NavList:
A Community Devoted to the Preservation and Practice of Celestial Navigation and Other Methods of Traditional Wayfinding
From: Robert VanderPol II
Date: 2015 Apr 17, 05:59 -0700
There is another way to do this, but not nearly as fast.
Take a shot.
Transfer the photo to a Windows computer then open with Paint.
Paint has an x,y coordinate indicator at the bottom.
Using that you can count pixels from horizon to body.
Knowing the pixel to angle ratio for your camera you can determine Ho.

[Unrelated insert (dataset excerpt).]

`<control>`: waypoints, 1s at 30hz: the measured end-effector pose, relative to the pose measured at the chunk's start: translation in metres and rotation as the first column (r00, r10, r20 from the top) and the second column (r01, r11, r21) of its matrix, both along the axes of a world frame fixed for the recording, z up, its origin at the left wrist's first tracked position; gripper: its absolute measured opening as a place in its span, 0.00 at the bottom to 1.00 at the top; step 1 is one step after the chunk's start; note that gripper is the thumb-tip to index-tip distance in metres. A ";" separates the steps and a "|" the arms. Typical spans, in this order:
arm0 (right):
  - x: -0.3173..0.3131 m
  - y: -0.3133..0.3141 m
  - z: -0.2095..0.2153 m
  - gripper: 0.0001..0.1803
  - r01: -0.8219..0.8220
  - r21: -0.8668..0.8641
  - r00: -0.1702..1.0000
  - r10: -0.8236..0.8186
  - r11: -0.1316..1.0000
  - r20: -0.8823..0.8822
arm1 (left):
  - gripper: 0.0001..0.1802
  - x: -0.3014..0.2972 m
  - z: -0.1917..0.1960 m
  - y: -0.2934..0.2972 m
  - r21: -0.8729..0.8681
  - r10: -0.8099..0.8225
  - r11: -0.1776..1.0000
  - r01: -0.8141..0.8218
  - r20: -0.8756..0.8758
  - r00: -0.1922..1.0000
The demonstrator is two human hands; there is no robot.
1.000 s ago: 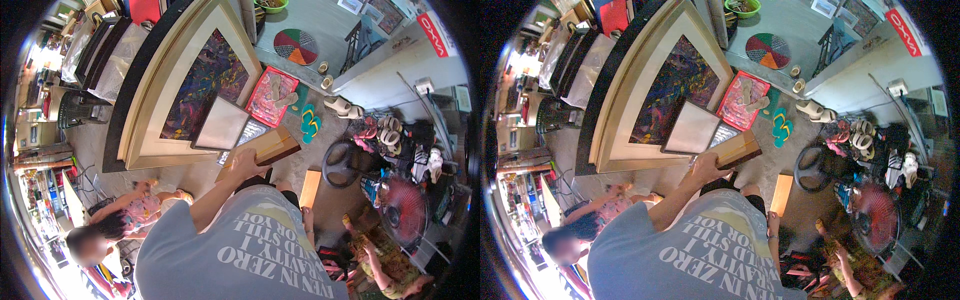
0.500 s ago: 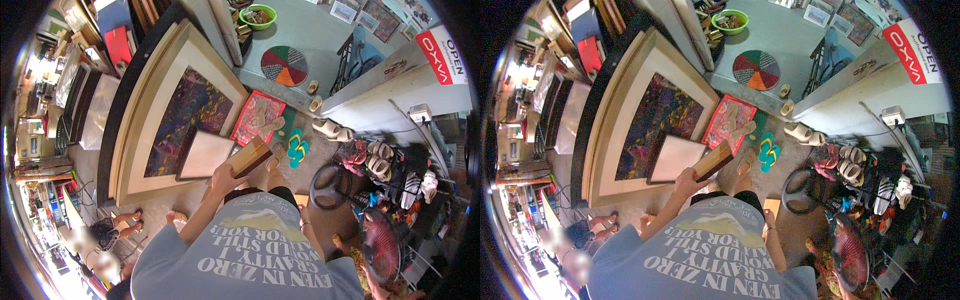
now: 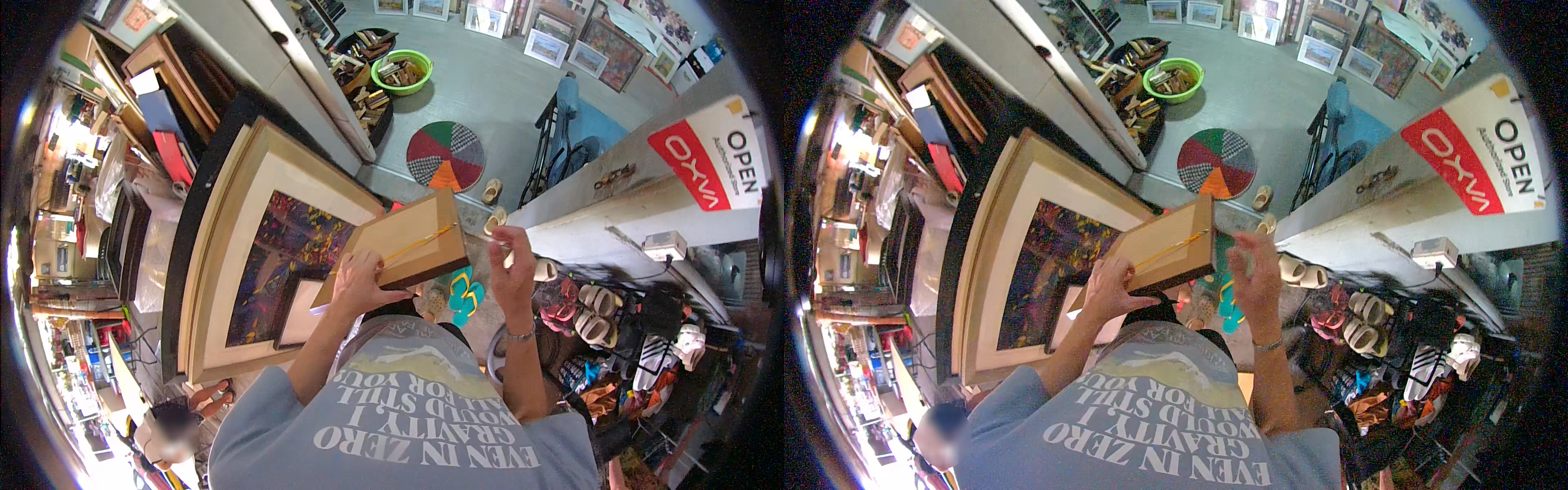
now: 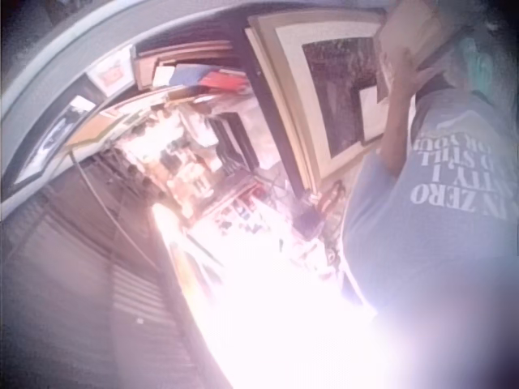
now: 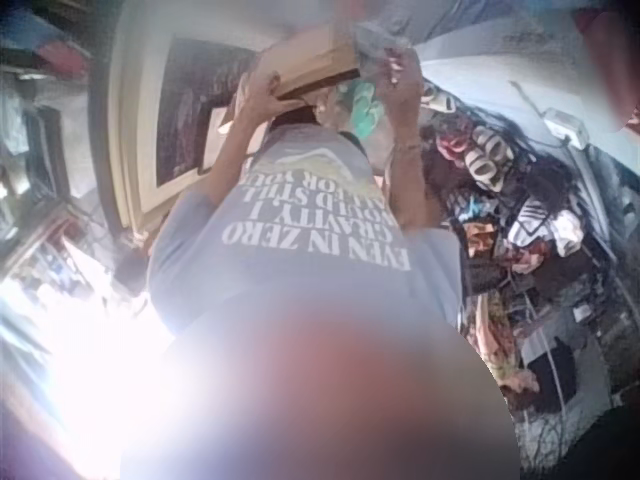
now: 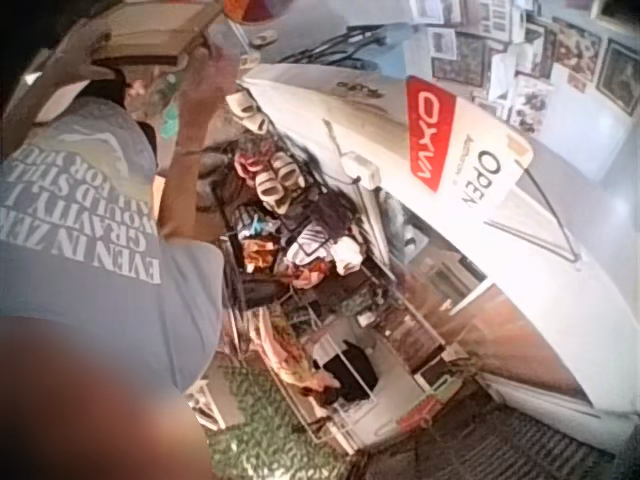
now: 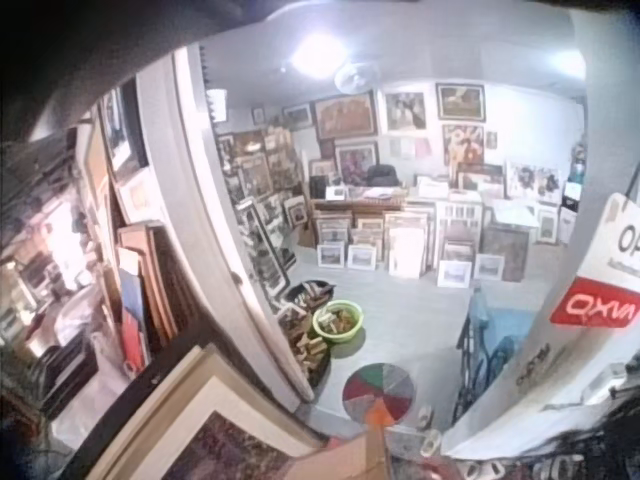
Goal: The person secures a yellow hanging cord to the back of a picture frame using small metal fasteners. They then use a utility knife to trim excess material from the frame's backing and edges. Finally, they lift the completed framed artwork and carry it to a display area.
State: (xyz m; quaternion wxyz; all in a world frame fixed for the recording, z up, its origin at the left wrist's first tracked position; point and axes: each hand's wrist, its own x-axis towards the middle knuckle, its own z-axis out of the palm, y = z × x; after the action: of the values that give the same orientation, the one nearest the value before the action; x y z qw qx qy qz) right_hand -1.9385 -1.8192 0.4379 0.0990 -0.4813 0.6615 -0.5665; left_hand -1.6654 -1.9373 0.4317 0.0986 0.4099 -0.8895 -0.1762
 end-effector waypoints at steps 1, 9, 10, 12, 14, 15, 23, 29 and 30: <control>-0.001 -0.015 0.027 0.18 -0.076 0.007 0.993 0.077 0.997 -0.090 | 0.41 -0.019 0.006 -0.010 0.002 -0.021 1.000 0.021 -0.006 1.000; -0.024 -0.161 0.001 0.35 -0.337 0.535 0.894 0.442 0.775 -0.078 | 0.25 -0.168 -0.021 -0.129 0.188 -0.330 0.926 0.327 -0.015 0.944; -0.039 -0.178 -0.012 0.38 -0.304 0.586 0.900 0.428 0.751 -0.081 | 0.26 -0.191 -0.030 -0.151 0.255 -0.385 0.901 0.350 0.105 0.917; -0.077 -0.217 -0.030 0.40 -0.293 0.637 0.918 0.396 0.713 -0.021 | 0.27 -0.229 -0.046 -0.196 0.289 -0.449 0.868 0.404 0.108 0.887; -0.102 -0.252 -0.037 0.41 -0.273 0.707 0.928 0.373 0.652 0.014 | 0.29 -0.253 -0.054 -0.232 0.255 -0.476 0.840 0.479 -0.074 0.876; -0.117 -0.268 -0.035 0.41 -0.249 0.737 0.929 0.371 0.628 -0.002 | 0.31 -0.263 -0.053 -0.250 0.232 -0.474 0.843 0.486 -0.109 0.874; -0.206 -0.378 0.000 0.41 -0.085 0.746 0.974 0.214 0.661 -0.079 | 0.39 -0.377 -0.001 -0.379 0.349 -0.688 0.706 0.616 0.131 0.714; -0.255 -0.443 0.021 0.48 0.015 0.739 0.975 0.153 0.673 -0.160 | 0.43 -0.423 0.040 -0.467 0.070 -0.667 0.730 0.680 0.293 0.685; -0.266 -0.452 0.021 0.49 0.052 0.728 0.965 0.154 0.683 -0.214 | 0.44 -0.427 0.048 -0.483 -0.038 -0.642 0.731 0.682 0.302 0.705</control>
State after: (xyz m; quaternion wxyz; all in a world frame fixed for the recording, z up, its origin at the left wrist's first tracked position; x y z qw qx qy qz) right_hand -2.2042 -2.2715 0.4588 0.2110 -0.4898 0.8251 -0.1866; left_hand -2.0921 -2.4201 0.4801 -0.0627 0.0742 -0.9923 -0.0767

To calibrate the camera shoot a number of bodies, or a single body repeatedly from a known position at known times so that you can determine the number of pixel per arc-min. It may be that the result is not linear for the optics of your camera, but with a range of values you should be able to graph the results in Excel. This would give you an "error card" similar to what a physical sextant would have. I would assume the optical distortion was symetrical around the center of the focus field for the camera so always aim for the midpoint between horizon and body and the errors would be repeatable shot to shot and the error card more valid. It may be that holding the camera in portrait or landscape orientation makes a difference.
If your camera optically zooms you will want to zoom all the way out to maximize the pixel count and the precision of the result.
I expect there are phone camera apps that let you count pixels, but I don't know what they are.